TASK DESCRIPTION - Below are some records. How many of their lines contain the string "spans"? Give the number only.

::::

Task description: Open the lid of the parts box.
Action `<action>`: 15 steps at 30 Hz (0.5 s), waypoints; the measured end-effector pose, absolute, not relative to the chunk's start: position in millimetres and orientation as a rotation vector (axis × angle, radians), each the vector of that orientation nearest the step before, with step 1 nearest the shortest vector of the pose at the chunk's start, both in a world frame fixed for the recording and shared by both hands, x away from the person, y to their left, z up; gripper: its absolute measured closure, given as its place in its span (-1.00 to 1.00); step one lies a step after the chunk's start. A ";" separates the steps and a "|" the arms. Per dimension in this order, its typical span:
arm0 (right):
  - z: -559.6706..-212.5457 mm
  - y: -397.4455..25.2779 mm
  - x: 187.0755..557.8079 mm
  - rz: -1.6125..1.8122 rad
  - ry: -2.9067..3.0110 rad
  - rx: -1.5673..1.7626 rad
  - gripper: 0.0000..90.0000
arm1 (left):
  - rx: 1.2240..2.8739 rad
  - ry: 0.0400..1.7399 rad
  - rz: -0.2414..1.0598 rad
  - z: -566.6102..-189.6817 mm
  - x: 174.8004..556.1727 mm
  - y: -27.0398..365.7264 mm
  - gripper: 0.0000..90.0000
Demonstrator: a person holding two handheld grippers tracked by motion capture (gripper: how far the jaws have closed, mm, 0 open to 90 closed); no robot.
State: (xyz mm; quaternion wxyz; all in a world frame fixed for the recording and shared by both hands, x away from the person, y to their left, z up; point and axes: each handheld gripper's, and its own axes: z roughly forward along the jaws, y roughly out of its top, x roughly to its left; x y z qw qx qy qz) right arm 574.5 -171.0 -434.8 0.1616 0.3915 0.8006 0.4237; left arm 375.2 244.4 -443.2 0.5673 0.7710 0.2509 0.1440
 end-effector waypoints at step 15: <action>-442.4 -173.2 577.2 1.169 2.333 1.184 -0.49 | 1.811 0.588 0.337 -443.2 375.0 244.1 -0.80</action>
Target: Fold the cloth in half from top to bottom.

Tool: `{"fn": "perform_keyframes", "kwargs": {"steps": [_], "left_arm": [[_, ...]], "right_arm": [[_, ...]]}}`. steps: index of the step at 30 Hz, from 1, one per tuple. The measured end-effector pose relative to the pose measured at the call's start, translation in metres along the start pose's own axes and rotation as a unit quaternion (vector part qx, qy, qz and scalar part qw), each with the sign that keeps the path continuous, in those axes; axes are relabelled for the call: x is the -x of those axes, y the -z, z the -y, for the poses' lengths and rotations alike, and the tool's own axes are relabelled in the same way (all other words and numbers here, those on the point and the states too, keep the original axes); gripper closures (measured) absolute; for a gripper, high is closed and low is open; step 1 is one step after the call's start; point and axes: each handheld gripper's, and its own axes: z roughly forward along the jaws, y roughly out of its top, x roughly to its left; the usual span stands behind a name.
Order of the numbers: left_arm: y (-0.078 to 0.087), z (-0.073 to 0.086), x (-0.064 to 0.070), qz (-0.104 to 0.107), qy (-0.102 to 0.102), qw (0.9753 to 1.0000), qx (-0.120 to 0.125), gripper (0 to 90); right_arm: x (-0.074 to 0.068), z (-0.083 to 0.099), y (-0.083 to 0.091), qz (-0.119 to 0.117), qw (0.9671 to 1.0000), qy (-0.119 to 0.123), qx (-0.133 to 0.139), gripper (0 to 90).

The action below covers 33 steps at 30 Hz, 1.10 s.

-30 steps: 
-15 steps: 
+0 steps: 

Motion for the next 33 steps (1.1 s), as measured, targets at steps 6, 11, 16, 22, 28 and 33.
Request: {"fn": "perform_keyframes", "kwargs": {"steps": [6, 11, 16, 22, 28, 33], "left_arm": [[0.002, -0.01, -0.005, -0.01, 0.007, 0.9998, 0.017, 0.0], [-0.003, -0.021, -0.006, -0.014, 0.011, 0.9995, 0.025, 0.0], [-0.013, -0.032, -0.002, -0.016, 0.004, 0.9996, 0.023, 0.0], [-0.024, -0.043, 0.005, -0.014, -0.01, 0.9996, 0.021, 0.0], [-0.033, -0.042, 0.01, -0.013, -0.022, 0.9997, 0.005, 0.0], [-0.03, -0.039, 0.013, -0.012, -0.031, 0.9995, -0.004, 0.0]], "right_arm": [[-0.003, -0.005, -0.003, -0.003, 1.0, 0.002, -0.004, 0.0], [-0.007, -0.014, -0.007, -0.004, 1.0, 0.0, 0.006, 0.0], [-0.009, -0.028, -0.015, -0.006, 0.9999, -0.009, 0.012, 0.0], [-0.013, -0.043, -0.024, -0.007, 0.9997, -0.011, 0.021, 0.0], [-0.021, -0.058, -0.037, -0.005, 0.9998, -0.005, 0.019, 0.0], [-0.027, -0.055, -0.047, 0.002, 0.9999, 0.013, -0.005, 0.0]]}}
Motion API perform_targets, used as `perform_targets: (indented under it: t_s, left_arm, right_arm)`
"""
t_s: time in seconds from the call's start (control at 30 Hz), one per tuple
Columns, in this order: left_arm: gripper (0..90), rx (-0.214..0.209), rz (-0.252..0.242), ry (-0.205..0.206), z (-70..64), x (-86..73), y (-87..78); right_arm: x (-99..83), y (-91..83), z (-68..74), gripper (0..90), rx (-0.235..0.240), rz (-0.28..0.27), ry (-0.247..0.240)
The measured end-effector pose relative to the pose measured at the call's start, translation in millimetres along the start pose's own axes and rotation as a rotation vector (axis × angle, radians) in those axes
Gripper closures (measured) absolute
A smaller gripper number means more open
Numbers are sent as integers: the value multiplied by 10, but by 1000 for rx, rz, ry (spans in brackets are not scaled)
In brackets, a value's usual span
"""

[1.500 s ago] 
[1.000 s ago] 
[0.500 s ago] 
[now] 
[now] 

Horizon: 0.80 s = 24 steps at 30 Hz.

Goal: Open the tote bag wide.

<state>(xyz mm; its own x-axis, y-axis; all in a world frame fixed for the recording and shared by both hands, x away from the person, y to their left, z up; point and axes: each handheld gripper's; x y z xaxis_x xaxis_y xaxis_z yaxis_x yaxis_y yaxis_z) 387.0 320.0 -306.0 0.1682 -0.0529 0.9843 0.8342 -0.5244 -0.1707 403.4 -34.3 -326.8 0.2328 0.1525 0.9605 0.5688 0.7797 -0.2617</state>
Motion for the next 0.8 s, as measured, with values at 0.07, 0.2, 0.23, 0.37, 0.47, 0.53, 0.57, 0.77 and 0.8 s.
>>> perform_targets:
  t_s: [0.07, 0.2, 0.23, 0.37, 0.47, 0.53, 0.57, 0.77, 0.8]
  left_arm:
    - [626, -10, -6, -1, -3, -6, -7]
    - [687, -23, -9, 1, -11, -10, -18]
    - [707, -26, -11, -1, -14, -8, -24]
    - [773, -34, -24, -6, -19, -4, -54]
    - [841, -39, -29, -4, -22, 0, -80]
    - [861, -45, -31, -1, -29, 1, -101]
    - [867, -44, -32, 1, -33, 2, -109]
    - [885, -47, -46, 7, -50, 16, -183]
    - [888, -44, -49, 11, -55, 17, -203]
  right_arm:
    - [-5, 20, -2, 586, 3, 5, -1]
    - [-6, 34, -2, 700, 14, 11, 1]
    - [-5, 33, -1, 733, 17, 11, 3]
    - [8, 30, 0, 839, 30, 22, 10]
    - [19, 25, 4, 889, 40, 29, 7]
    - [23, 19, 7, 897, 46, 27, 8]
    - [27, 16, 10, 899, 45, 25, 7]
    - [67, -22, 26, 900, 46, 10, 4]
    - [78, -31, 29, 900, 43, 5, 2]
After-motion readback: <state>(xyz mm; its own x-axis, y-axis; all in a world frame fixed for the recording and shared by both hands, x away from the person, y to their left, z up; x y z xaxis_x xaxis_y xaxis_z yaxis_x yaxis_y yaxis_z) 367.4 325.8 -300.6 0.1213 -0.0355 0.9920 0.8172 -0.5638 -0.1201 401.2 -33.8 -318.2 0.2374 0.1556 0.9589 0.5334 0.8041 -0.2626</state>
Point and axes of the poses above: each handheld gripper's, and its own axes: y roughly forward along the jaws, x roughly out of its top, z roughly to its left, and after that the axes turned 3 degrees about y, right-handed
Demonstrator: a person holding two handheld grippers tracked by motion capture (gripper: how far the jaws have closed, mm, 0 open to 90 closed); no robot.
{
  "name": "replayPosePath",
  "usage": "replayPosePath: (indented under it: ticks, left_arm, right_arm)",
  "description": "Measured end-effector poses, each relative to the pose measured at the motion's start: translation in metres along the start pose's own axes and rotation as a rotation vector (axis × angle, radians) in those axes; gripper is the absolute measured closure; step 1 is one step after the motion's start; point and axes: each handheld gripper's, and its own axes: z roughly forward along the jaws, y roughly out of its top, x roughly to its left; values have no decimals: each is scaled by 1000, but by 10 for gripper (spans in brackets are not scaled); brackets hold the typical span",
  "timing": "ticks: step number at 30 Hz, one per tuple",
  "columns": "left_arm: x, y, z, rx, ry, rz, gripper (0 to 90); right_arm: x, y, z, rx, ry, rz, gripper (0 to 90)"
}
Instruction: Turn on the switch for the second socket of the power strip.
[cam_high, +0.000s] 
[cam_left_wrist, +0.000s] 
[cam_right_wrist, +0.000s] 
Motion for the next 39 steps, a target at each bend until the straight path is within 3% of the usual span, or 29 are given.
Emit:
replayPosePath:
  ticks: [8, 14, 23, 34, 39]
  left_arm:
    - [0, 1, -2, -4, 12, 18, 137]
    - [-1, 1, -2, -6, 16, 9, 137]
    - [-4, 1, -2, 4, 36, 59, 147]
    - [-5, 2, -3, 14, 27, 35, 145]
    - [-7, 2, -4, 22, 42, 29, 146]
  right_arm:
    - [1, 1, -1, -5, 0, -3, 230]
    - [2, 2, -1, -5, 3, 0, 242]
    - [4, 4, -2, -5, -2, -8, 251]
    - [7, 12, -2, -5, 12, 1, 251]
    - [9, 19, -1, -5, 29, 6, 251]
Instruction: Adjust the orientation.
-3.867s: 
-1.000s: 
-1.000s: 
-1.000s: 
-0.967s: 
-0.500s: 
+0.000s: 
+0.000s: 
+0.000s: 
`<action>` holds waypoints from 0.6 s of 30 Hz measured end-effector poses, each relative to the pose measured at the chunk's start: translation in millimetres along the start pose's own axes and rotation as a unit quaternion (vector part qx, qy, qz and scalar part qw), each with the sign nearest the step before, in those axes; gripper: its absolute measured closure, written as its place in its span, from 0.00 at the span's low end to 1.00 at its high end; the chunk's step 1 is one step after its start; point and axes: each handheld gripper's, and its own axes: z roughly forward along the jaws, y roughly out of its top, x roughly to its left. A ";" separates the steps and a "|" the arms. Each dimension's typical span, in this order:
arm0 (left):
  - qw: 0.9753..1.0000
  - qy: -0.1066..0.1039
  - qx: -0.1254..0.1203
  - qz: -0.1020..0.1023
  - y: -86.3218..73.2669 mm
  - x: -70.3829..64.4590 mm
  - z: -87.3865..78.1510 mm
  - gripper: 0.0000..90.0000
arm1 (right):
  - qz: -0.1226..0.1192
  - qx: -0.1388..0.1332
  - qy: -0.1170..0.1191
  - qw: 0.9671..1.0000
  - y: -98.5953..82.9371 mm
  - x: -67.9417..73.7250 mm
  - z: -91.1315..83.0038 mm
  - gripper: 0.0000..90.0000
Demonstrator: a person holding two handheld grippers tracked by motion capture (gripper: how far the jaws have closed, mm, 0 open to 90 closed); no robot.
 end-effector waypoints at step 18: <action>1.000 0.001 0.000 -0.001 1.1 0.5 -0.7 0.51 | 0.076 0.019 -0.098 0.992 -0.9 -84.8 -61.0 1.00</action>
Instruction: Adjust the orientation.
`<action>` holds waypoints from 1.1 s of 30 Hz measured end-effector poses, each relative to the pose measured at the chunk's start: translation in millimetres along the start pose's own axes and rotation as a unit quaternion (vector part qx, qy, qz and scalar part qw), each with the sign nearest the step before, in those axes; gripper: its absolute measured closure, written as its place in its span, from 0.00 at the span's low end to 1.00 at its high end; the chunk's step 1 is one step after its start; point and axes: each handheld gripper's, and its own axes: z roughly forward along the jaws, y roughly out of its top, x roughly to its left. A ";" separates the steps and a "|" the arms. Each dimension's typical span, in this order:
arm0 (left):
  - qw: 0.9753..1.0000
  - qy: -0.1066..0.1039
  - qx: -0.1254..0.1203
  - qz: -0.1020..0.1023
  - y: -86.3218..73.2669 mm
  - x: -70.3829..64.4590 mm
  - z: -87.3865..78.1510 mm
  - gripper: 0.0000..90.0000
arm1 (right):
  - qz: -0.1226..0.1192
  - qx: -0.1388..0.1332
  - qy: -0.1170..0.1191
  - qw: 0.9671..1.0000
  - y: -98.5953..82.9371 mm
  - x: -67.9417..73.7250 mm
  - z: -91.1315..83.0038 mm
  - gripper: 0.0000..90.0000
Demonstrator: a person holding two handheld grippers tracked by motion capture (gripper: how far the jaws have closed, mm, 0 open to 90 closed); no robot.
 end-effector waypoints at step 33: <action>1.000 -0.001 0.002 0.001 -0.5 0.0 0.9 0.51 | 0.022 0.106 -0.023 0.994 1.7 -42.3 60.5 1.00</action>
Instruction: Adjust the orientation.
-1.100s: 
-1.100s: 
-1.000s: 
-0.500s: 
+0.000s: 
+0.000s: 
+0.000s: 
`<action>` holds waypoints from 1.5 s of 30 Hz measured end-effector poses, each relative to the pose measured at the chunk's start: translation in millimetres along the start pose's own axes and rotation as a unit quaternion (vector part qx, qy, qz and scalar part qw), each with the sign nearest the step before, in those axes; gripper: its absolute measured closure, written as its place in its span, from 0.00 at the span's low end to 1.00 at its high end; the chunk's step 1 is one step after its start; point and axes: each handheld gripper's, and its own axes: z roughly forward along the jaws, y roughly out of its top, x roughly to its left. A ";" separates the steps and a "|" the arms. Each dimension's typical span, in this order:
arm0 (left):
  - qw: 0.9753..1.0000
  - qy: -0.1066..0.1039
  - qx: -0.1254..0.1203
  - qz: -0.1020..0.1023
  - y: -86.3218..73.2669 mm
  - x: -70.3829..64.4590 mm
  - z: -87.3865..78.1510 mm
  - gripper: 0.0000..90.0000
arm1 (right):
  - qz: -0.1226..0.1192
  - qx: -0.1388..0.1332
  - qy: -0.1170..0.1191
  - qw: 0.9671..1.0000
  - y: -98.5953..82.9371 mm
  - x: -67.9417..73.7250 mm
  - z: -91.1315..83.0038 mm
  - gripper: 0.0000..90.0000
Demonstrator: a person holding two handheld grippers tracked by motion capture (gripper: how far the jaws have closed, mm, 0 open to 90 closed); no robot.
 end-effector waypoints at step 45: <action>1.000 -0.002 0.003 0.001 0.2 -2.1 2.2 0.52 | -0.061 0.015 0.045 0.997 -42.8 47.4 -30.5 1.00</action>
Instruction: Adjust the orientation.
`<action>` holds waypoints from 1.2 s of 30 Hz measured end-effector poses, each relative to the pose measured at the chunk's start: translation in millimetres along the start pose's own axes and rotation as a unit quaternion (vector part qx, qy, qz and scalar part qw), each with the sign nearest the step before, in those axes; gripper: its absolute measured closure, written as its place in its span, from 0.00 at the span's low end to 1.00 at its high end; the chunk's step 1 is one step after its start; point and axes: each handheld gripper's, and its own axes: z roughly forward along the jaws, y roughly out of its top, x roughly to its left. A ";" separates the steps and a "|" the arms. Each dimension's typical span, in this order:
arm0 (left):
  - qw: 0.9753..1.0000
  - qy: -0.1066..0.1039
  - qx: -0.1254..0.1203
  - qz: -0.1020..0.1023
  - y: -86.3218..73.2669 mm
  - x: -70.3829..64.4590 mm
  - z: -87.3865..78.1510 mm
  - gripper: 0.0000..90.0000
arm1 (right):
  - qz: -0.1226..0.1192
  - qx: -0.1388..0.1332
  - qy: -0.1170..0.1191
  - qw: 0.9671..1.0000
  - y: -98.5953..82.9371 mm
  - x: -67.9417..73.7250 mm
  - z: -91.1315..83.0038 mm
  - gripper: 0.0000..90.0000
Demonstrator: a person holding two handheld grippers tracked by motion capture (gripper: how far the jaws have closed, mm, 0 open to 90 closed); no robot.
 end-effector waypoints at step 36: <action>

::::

RESULT OF THIS TASK - 2